A left-handed pitcher, the Seattle Mariners drafted him in the 38th round in 2001. He remained an afterthought, a roster-filler for the Mariners and then Tampa Bay till 2005, when he needed reconstructive elbow surgery and the then-woebegone Rays released him.

“I got released on April 1, 2005—on April Fool’s Day, and it wasn’t very funny,” Cramer told the New York Times. “I cried when they released me.” His career was over, he thought. And for a time it was.

Cramer took jobs inspecting oil pipelines and substitute teaching. But on Sundays he pitched in a recreation league and found he wasn’t ready to give up his dream. He signed with the Oakland A’s in 2007 and was assigned to one of their lowest-level minor league teams. At the end of the season he was released again. The following year he played in an independent league, unaffiliated with any major league team. Last year he re-signed with the A’s, only to be shipped to a team in Mexico.

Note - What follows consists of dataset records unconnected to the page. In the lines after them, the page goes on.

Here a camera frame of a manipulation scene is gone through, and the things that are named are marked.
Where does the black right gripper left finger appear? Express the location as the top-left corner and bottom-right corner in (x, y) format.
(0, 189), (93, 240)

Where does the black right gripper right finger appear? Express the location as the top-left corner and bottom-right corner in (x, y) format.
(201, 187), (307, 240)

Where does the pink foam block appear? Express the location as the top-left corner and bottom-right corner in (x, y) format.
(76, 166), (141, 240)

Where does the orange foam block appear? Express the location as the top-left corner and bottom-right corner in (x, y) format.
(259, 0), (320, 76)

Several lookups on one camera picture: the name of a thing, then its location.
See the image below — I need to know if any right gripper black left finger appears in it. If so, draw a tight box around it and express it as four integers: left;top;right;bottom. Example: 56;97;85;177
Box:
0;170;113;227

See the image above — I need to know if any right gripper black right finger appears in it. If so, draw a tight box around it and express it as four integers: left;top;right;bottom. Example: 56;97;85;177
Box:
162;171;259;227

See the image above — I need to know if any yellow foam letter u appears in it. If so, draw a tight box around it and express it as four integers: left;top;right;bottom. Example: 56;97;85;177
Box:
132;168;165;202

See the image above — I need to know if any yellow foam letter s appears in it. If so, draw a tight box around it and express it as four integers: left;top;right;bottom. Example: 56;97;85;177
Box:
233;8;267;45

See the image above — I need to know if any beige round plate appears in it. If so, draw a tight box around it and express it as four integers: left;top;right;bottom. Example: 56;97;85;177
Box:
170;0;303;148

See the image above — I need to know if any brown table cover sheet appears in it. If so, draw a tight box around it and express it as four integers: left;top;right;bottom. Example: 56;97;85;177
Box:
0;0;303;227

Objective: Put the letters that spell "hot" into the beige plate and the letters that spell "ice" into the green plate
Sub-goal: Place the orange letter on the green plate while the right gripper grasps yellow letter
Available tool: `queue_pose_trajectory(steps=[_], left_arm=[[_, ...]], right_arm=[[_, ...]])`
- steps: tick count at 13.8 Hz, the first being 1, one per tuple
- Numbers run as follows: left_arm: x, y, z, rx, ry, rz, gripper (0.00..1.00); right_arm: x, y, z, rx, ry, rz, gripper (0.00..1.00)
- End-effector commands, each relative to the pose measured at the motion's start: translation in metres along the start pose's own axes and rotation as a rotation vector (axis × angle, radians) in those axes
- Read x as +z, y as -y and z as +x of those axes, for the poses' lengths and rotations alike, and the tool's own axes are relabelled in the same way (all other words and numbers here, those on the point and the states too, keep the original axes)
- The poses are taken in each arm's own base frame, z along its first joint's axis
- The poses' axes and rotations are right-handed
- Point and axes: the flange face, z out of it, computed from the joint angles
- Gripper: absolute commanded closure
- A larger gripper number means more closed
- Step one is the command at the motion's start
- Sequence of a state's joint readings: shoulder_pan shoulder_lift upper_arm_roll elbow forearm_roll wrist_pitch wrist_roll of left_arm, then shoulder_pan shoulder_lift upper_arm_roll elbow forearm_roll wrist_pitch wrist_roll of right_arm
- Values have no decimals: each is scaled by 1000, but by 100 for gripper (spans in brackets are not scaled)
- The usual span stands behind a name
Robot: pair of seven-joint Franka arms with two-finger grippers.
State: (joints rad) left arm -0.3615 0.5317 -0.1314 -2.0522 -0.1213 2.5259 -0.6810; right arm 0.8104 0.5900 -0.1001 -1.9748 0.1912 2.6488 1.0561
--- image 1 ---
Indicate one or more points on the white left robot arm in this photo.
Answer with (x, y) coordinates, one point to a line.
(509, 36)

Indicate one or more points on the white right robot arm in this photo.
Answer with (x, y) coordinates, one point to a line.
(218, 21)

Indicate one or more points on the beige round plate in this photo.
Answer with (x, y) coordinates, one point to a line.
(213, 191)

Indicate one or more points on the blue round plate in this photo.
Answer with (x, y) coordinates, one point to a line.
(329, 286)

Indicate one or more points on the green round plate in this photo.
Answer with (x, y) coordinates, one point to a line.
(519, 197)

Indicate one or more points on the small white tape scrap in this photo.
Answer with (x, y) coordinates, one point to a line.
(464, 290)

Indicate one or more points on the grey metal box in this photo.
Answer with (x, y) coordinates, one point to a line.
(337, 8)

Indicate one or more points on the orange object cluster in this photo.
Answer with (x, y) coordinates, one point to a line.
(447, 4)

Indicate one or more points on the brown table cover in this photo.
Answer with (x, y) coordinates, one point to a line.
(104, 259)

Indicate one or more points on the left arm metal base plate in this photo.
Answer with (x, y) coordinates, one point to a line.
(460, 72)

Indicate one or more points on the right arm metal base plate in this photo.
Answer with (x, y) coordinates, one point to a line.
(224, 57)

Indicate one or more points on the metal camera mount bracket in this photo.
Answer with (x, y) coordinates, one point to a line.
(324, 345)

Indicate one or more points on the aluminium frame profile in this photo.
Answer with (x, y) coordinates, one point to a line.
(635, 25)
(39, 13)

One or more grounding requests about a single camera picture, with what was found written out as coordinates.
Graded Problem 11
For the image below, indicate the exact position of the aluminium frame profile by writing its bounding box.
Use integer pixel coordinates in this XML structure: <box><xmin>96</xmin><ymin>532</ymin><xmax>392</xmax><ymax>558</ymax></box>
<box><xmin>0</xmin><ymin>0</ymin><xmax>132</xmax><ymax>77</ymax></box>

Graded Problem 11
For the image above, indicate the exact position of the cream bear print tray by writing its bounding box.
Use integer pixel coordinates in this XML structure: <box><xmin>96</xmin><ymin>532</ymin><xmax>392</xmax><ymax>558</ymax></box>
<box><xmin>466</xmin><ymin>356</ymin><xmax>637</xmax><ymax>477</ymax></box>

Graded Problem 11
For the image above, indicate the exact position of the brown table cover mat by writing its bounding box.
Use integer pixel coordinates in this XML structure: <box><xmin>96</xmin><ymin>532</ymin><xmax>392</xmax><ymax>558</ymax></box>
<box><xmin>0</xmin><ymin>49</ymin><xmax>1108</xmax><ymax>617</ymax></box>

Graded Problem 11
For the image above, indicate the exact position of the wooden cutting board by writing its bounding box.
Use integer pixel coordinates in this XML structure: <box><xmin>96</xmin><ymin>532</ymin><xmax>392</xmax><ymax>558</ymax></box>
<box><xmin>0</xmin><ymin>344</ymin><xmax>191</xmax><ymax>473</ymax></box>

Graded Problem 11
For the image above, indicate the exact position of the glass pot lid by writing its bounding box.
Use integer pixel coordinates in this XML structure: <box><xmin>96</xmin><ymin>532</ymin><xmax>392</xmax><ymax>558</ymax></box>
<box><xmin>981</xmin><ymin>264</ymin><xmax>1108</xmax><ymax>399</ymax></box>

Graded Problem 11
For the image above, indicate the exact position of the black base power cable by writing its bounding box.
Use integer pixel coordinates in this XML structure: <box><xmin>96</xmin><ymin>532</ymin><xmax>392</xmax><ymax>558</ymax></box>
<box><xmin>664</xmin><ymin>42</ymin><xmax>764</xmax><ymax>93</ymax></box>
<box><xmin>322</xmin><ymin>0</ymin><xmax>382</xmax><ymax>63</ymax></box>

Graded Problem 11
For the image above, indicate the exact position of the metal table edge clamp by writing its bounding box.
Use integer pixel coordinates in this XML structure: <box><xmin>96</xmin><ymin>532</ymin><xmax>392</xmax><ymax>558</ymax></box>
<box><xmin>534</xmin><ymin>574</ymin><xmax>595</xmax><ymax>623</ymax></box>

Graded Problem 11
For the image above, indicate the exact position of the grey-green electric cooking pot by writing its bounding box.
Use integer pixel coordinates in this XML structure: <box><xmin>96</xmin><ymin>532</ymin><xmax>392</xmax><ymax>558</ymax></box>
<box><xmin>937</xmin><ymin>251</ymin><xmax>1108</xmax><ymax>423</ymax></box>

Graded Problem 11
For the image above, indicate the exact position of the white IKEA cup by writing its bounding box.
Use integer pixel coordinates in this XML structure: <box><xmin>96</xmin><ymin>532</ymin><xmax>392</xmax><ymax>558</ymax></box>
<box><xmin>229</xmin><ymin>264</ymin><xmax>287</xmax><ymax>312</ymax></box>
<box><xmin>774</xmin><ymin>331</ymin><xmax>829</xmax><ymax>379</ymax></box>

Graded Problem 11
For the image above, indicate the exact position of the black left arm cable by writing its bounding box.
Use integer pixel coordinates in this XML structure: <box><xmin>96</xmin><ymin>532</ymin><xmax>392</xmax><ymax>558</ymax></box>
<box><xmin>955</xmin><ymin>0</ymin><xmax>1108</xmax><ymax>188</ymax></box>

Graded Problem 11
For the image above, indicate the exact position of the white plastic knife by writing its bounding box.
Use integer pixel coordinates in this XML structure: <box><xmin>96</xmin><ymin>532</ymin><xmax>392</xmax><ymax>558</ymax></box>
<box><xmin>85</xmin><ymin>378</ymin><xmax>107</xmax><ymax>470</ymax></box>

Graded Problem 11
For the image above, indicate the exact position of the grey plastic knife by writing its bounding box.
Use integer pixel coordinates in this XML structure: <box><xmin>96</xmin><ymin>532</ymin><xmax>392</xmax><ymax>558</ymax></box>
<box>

By then he was 30, with few expectations. He had a hard time rationalizing why he kept playing. But he kept plugging away and, miracle of miracles, several weeks ago the A’s, in need of a fresh arm, called him up. On September 13 he pitched in his first big league game. Six days later he started against the American League Central Division champion Minnesota Twins and won.

“You always hope,” he told the San Francisco Chronicle. “You try not to lose hope.”